コスプレ撮影では、表情が険しくなりすぎてしまう誤解に陥りがちですが、雷電影は神でありながらも、性格の中に一種の「一生懸命な不器用さ」を秘めています。そのため、撮影時はあごを上げすぎず、より親しみやすい眼差しでカメラを見つめるよう意識し、桜の背景と合わせることで、自分でも納得のいくしっくりくる仕上がりになりました。

メイキング写真がメイキング写真と呼ばれる理由は、丁寧な美肌補正や背景合成が施されていないからです。木々の隙間からこぼれ落ちる陽光が顔に光斑を作り、髪も風に吹かれて少し乱れています。ですが、これこそがコスプレ本来の真の魅力だと感じています。完璧無比なポスターだけが全てではなく、一人の人間がその甲冑を身にまとい、小道具を手に取り、その空間に立ち、リアルに、力強く別の魂を体現する描写そのものなのです。

スタジオ撮影のような硬さもなく、過剰に計算されたポーズもありません。肩に剣を置き、手は自然に柄に添え、少し体をひねりながら、今自分が御前に坐す雷電将軍であるかをイメージしました。このアングルから見ると、上半身の威厳と下半身の伸びやかさが両立しており、まとまりのある画面になりました。だからこそ、この一枚をメイキングの中で優先して公開することに決めました。これは皆さんと共有するためのものであり、キャラクターへの敬意のストレートな表現です。

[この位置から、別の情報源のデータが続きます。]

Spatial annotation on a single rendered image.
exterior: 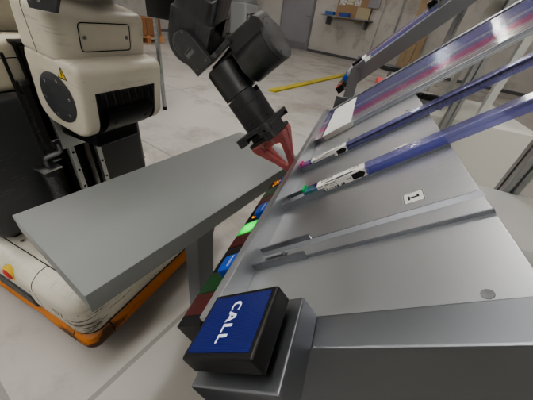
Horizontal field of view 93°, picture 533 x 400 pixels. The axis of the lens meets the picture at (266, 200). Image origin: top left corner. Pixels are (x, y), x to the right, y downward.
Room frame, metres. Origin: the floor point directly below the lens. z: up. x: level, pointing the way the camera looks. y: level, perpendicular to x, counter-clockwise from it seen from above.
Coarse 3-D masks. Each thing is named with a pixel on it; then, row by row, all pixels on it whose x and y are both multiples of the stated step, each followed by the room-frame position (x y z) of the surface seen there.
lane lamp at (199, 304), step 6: (198, 294) 0.17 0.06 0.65; (204, 294) 0.17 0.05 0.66; (210, 294) 0.16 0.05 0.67; (198, 300) 0.16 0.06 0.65; (204, 300) 0.16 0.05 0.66; (192, 306) 0.16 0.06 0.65; (198, 306) 0.15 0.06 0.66; (204, 306) 0.15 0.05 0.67; (186, 312) 0.15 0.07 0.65; (192, 312) 0.15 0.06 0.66; (198, 312) 0.14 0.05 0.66
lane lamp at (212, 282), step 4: (212, 276) 0.20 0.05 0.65; (216, 276) 0.20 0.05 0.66; (220, 276) 0.19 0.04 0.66; (208, 280) 0.19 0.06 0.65; (212, 280) 0.19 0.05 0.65; (216, 280) 0.19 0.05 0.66; (220, 280) 0.18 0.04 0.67; (208, 284) 0.19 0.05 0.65; (212, 284) 0.18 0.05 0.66; (216, 284) 0.18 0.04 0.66; (204, 288) 0.18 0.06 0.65; (208, 288) 0.18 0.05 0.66; (212, 288) 0.17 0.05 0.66; (216, 288) 0.17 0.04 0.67; (200, 292) 0.18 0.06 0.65; (204, 292) 0.17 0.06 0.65; (208, 292) 0.17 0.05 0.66
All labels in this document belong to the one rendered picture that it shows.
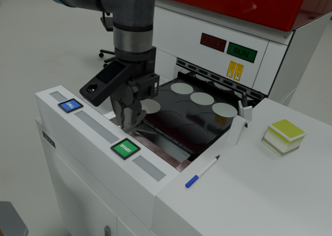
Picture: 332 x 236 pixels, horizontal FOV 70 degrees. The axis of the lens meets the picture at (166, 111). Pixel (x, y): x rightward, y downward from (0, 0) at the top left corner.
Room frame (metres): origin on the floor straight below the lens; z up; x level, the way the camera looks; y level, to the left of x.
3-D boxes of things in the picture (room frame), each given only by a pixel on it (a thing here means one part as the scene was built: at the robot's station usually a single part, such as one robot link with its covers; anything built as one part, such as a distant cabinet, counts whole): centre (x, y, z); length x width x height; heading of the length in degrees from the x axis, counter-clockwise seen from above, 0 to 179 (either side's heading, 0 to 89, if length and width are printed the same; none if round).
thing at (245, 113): (0.53, -0.21, 1.03); 0.06 x 0.04 x 0.13; 143
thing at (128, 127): (0.45, 0.07, 1.06); 0.06 x 0.03 x 0.09; 143
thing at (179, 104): (0.77, -0.08, 0.90); 0.34 x 0.34 x 0.01; 53
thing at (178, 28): (1.06, -0.06, 1.02); 0.81 x 0.03 x 0.40; 53
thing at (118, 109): (0.46, 0.09, 1.06); 0.06 x 0.03 x 0.09; 143
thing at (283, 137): (0.53, -0.34, 1.00); 0.07 x 0.07 x 0.07; 34
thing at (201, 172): (0.40, -0.11, 0.97); 0.14 x 0.01 x 0.01; 142
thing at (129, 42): (0.45, 0.08, 1.25); 0.08 x 0.08 x 0.05
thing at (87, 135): (0.52, 0.19, 0.89); 0.55 x 0.09 x 0.14; 53
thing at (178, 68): (0.94, -0.19, 0.89); 0.44 x 0.02 x 0.10; 53
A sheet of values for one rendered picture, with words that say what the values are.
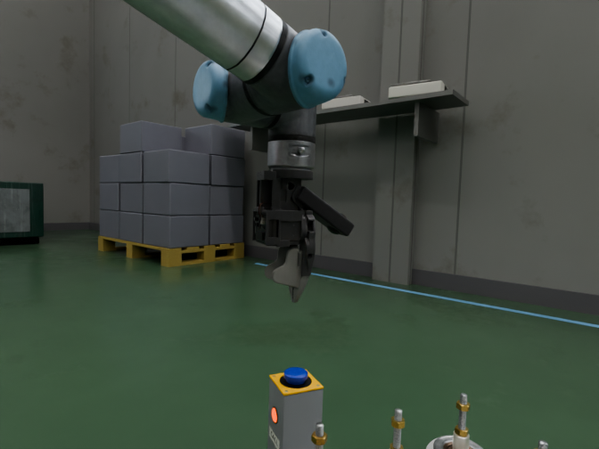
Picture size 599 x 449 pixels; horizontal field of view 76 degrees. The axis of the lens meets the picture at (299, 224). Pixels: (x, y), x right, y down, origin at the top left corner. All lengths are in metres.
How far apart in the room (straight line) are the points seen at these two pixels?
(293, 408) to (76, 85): 7.33
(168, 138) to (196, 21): 3.68
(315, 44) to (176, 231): 3.18
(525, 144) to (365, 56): 1.46
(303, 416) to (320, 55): 0.53
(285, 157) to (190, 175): 3.04
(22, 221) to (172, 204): 2.33
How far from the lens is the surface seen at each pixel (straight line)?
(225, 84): 0.52
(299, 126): 0.59
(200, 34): 0.40
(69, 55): 7.82
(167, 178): 3.51
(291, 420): 0.68
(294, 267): 0.61
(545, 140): 2.90
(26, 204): 5.41
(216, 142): 3.82
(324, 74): 0.43
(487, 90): 3.03
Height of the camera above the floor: 0.62
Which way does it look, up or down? 4 degrees down
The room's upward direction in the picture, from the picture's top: 2 degrees clockwise
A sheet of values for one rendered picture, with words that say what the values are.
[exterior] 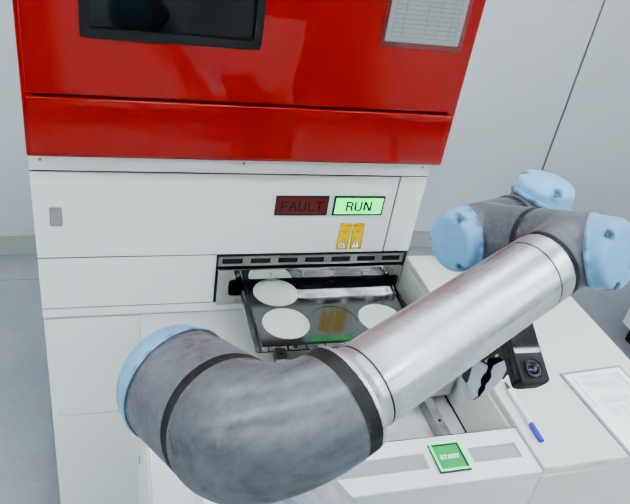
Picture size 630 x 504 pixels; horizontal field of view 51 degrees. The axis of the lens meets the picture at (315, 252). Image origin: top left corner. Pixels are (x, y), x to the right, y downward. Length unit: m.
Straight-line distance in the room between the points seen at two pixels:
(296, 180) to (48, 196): 0.49
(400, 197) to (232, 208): 0.38
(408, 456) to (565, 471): 0.27
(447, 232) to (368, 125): 0.58
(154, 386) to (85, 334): 0.99
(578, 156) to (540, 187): 2.93
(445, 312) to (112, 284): 1.00
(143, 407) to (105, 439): 1.22
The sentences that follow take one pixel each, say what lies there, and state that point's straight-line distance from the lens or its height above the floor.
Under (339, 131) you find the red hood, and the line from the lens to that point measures 1.31.
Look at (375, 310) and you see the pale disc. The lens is 1.49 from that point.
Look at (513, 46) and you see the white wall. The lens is 3.28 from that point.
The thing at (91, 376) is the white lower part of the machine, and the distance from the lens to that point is 1.64.
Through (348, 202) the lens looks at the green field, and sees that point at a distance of 1.45.
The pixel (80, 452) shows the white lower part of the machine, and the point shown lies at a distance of 1.83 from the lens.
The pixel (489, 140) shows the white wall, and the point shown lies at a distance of 3.42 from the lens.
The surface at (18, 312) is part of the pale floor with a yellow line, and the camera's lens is 2.89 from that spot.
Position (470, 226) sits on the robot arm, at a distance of 0.76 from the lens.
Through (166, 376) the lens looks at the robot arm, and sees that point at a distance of 0.57.
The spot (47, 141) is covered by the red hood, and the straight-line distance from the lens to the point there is 1.26.
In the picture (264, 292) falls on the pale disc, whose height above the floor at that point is 0.90.
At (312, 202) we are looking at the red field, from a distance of 1.42.
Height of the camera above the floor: 1.78
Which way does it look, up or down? 32 degrees down
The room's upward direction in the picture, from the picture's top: 10 degrees clockwise
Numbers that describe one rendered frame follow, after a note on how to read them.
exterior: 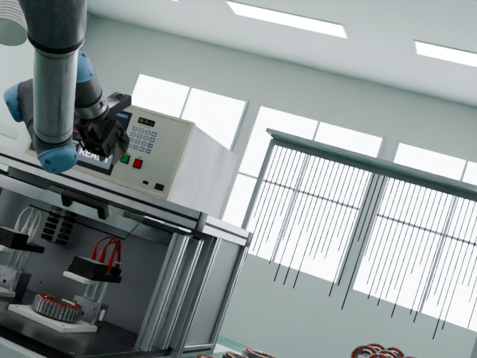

このシリーズの撮影全体を通して感じた最大の感想は「疲れたけれど、それ以上の価値があった」ということです。私たちは常に最高のメイクや衣装、完璧なロケーションを追求しますが、実際に撮影している数分間においては、そうした細かなことはどうでもよくなります。風が吹き抜け、花びらが散る中に立つと、雷電将軍の目に映るあの風景をほんのひととき体験できたような気がしました。たとえ「無想の一太刀」であっても、磨損や喪失の執着を断ち切りたいという思いが込められており、その感情は実に心に響くものです。